Of course, it is important to acknowledge – even as we point decisively toward the ideal of safe, nurturing family – that some residential care situations are vastly better than others.  Likewise, in many parts of the world, residential care currently represents the best alternative to life on the streets or in an abusive home.  Indeed, the Trafficking in Person Report mentions numerous cases where – however imperfect – local orphanages apparently represented a government’s best current resource for lodging children rescued from trafficking.  Until we have established truly viable alternatives, simply closing orphanages may put children at risk of harm on the streets or in exploitative homes.

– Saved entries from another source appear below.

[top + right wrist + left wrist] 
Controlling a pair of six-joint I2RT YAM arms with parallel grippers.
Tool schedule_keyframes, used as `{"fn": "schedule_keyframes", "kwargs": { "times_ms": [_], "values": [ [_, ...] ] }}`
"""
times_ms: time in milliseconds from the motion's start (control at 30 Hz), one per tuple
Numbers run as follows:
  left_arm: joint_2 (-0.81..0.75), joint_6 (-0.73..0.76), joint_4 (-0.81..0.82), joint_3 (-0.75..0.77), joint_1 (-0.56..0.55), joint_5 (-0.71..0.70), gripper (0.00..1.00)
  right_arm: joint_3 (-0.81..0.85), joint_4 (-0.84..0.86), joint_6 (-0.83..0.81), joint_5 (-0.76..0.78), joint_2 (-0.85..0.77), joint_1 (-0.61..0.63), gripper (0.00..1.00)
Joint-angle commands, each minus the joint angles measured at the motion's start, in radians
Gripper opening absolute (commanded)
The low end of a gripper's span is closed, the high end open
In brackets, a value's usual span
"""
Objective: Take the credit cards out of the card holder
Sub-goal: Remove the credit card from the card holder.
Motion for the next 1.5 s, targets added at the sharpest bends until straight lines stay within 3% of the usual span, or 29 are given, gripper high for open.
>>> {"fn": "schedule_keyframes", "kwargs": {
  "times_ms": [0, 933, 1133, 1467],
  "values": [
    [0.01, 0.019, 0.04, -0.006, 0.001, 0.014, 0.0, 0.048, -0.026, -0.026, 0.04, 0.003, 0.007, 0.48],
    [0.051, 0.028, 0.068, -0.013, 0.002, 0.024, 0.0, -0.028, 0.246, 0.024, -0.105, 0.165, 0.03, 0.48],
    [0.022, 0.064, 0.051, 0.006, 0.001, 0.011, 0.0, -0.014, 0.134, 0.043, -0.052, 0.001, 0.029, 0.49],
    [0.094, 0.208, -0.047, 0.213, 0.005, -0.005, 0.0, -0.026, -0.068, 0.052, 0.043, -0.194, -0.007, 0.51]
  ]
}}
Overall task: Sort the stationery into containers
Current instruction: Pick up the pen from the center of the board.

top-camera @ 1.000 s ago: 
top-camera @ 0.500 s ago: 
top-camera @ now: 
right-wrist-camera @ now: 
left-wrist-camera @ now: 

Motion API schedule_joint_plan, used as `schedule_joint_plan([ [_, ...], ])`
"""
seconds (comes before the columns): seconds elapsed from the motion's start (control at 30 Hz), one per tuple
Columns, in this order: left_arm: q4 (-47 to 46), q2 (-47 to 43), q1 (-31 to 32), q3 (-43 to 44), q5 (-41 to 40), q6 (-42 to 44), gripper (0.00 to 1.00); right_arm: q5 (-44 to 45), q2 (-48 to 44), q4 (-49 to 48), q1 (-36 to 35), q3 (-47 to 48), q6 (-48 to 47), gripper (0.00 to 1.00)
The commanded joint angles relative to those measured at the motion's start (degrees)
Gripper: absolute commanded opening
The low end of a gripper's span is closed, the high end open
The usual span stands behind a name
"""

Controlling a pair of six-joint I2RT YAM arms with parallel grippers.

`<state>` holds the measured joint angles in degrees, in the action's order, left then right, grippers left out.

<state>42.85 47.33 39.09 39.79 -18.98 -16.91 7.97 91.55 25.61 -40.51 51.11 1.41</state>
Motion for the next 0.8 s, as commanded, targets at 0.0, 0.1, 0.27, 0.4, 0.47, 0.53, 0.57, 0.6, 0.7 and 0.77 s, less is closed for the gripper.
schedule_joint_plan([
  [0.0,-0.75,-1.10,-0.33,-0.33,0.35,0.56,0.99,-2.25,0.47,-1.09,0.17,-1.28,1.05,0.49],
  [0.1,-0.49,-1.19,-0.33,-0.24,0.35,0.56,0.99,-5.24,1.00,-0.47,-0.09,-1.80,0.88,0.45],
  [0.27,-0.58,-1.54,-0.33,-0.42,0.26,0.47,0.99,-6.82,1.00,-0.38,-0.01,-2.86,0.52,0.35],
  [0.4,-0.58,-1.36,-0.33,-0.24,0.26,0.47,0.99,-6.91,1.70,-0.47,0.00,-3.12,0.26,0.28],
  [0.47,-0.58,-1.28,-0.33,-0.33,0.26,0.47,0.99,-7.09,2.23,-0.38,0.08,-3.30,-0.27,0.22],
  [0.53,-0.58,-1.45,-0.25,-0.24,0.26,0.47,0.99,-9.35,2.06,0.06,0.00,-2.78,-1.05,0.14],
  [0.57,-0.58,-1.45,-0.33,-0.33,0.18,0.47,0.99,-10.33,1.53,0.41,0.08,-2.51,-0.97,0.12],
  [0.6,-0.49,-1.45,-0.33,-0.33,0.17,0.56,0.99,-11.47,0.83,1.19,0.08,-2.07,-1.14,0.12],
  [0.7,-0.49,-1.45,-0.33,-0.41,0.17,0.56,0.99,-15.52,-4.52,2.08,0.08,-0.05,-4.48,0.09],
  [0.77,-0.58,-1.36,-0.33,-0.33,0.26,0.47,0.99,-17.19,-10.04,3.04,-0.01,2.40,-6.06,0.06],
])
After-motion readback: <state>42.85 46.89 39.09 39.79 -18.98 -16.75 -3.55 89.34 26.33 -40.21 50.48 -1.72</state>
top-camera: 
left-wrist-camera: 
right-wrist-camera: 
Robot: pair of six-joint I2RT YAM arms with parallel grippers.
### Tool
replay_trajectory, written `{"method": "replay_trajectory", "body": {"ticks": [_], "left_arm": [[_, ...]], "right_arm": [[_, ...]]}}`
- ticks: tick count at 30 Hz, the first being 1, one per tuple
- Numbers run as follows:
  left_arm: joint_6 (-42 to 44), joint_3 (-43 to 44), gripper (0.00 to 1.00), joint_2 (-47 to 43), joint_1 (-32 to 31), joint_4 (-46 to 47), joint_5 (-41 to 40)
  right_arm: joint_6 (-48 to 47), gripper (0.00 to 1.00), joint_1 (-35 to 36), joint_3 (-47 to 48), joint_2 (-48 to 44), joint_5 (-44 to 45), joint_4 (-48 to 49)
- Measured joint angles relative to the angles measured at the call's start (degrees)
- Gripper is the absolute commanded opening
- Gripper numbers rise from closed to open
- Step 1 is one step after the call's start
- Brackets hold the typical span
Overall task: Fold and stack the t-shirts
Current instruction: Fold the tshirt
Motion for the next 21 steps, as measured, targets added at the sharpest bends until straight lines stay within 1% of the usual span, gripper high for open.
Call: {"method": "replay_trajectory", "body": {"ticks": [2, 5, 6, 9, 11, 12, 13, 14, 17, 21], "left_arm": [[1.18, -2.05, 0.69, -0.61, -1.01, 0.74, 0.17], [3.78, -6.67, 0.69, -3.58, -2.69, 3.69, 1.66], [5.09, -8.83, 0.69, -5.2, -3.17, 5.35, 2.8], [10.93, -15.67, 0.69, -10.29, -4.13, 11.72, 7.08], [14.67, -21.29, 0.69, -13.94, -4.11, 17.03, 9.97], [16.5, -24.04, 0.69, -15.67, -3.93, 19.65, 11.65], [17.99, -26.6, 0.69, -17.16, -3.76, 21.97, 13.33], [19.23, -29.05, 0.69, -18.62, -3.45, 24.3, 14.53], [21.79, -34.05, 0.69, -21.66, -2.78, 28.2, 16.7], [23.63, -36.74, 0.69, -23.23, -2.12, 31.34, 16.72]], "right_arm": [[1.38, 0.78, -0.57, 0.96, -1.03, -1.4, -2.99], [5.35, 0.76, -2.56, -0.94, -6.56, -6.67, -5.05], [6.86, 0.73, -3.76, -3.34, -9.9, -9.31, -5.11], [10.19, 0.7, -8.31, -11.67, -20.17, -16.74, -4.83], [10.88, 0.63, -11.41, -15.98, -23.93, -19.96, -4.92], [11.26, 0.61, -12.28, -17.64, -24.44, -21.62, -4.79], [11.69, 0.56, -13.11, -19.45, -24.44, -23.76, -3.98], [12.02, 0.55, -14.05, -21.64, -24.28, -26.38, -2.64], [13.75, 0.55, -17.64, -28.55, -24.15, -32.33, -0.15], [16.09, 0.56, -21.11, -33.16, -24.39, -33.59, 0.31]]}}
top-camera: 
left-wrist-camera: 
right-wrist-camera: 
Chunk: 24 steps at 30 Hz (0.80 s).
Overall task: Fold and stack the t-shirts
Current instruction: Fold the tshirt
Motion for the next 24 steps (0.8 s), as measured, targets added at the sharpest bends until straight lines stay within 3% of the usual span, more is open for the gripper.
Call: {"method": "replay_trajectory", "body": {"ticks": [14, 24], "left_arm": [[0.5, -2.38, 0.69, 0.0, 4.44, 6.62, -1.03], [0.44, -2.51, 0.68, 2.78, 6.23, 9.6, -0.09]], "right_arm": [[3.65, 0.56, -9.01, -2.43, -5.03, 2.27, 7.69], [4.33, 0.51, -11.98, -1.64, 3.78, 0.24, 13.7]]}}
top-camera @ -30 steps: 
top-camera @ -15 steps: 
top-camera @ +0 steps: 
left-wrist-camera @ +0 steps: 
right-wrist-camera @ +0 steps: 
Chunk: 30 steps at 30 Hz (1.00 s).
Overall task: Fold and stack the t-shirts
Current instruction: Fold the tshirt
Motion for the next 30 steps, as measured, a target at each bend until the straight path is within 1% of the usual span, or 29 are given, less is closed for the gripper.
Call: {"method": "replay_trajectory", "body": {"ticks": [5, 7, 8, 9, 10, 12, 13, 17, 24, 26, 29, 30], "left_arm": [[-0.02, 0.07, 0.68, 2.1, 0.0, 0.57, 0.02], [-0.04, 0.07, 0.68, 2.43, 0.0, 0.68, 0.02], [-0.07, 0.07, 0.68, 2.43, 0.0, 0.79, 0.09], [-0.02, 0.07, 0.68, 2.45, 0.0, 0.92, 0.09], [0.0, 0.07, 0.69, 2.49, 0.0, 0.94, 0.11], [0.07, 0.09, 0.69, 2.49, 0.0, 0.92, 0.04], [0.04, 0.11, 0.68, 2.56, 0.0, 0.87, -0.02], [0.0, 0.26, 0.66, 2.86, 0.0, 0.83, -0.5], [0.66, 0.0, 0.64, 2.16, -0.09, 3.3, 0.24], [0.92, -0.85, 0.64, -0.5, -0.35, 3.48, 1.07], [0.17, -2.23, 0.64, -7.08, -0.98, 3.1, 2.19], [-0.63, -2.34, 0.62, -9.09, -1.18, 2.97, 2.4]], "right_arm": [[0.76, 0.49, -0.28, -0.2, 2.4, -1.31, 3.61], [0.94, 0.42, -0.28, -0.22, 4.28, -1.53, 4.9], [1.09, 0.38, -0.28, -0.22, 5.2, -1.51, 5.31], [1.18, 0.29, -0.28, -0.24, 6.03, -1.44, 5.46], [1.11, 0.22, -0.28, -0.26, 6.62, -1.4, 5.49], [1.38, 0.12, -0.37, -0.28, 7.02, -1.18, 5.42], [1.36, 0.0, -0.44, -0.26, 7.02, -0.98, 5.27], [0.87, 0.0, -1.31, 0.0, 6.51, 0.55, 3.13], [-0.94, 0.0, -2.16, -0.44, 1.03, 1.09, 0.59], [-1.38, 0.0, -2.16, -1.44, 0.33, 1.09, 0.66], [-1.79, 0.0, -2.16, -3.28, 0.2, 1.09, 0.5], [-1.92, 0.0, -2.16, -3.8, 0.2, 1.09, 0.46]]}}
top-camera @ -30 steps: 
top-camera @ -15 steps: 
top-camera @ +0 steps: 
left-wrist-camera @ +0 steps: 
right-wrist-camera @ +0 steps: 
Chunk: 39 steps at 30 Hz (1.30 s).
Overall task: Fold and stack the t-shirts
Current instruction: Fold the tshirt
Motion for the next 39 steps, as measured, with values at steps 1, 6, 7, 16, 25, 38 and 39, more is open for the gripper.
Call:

What we can express with confidence, however, is that social science, scripture, and common sense all point unequivocally toward family as the very best place for a child to grow.  Safe, permanent, nurturing family must be our unequivocal goal for every child whenever that is possible.  And when it isn’t, we must press toward solutions that are as close to that ideal as we can.  Children that lack family have a trafficker’s bullseye painted on their backs.

But the opposite is also true:  when a child has a strong relationship with a caring adult – and especially when they live within a permanent, loving family – human traffickers are far more likely to see them as out of reach.

If we care about human trafficking, we must care for orphaned children and foster youth.